This reflection was written on Friday, December 11, 2015 in Paris, France.
To the people of Canada: You need to see the youth of our country here at COP21. They are respectful, brilliant, keeping us on our toes. They make their points by being straight across the bow. And, as far as I’m concerned, that’s the way to do it. Time is the most precious commodity we have here, and there’s none to spare.
I have been here since Sunday, starting at COP21 on Monday. My learning curve has been straight up. Here are some tips for those of you who have never been, speaking as a veteran of four days: Read, read, read, keep an open mind. Listen to the youth—their minds are fast, they know the jargon, they seem to be able to analyze, and they are certainly the ones we will pass our mistakes to (as well as the fix-ups we may have managed to do in the past decade). Include the Indigenous peoples in your “how to” discussions. AND remember three things: we are part of the eco-system, we all need clean air, clean food, clean water, clean soil, and a clean conscience, and your mother probably taught you to clean up your room, so do your part.
On the serious side, I have watched and sometimes put my nickel’s worth into the fray. Canada is a wonderful place to call home.

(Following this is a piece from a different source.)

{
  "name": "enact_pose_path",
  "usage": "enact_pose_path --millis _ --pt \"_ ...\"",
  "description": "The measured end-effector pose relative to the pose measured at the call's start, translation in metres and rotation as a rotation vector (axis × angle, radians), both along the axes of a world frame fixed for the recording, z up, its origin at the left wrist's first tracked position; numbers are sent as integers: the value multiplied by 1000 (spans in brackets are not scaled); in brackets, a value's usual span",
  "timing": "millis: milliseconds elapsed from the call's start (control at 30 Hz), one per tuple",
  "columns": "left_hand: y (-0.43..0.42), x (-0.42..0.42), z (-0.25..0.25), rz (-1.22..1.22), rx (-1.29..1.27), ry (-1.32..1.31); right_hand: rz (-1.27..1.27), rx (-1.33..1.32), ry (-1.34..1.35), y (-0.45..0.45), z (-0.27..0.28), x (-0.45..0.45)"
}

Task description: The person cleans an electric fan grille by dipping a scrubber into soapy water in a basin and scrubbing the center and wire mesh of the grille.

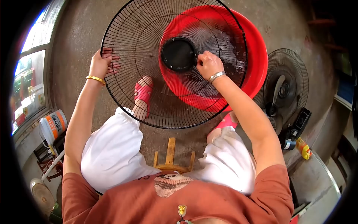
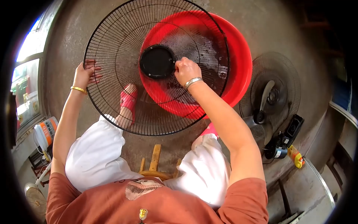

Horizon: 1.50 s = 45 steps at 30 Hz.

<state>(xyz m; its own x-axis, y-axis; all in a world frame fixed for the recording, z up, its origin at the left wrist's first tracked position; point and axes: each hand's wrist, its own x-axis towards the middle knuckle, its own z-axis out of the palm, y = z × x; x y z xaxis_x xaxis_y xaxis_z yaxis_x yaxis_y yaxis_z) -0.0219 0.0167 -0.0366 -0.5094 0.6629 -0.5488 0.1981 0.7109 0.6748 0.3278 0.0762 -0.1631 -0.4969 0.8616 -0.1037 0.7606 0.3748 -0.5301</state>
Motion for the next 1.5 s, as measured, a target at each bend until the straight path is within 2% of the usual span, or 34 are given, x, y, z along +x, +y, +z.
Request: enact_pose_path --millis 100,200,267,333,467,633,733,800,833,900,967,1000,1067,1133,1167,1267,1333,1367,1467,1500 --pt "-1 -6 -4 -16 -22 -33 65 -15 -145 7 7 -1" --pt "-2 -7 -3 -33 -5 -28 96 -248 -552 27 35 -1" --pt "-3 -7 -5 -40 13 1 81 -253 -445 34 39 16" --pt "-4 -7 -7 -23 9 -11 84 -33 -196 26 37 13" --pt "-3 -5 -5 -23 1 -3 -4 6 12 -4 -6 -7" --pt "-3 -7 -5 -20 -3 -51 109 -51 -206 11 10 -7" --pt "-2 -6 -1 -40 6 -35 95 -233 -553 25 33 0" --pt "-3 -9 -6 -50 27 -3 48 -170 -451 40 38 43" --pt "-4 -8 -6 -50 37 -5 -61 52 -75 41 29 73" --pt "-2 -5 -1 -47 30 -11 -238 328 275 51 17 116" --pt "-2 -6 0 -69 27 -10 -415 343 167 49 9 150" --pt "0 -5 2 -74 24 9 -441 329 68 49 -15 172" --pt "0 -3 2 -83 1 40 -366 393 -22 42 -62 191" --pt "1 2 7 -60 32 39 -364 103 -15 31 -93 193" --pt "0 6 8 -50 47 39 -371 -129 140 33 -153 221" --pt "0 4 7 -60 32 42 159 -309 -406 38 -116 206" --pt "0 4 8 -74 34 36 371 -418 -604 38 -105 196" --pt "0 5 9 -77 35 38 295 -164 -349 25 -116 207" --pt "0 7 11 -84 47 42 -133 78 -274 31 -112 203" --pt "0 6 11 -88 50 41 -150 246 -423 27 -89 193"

We need to let go of our old ways of “there’s lots, so let’s take our share or more.” Cut back on consumerism. Don’t depend on the government to do all things. We clean out our own gardens when each season comes about—we know what we need to do. Let’s use the same principles and all do our part in making our footprints smaller.
Do you want our temperature rise to be minimal (less than 1.5°C)? We have to be prepared to do the most. We have reaped the benefits of freedom, choice, and lack of responsibility for the past years. Now it’s time to pay the piper, if you may.